__PROBLEM DESCRIPTION__.
Look through the data below and, wherever a line carries the word "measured", please copy that line.

____

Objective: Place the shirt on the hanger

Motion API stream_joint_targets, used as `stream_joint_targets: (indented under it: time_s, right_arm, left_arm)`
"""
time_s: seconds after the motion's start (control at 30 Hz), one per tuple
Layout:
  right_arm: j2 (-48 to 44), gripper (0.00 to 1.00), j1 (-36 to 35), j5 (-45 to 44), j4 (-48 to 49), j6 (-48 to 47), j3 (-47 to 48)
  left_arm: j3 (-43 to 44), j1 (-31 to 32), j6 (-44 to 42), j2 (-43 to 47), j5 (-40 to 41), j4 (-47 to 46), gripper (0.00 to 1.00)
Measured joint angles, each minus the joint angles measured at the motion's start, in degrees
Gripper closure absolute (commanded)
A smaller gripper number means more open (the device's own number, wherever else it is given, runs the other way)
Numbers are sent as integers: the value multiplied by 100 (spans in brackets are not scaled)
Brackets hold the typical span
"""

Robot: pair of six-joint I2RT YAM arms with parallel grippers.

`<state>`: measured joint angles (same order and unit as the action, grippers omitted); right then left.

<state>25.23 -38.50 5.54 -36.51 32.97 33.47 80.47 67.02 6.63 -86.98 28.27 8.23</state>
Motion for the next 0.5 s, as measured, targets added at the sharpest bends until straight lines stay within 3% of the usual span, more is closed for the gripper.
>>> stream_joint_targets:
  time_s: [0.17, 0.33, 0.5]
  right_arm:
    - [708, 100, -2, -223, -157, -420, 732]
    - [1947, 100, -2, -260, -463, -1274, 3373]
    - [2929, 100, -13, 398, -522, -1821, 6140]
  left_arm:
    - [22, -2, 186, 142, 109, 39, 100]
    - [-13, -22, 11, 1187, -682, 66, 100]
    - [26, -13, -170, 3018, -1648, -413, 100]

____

__EXERCISE RESULT__.
Measured joint angles, each minus the joint angles measured at the motion's start, in degrees
`<state>`: measured joint angles (same order and unit as the action, grippers omitted); right then left.
Motion for the next 0.5 s, as measured, targets added at the sharpest bends until straight lines stay within 3% of the usual span, more is closed for the gripper.

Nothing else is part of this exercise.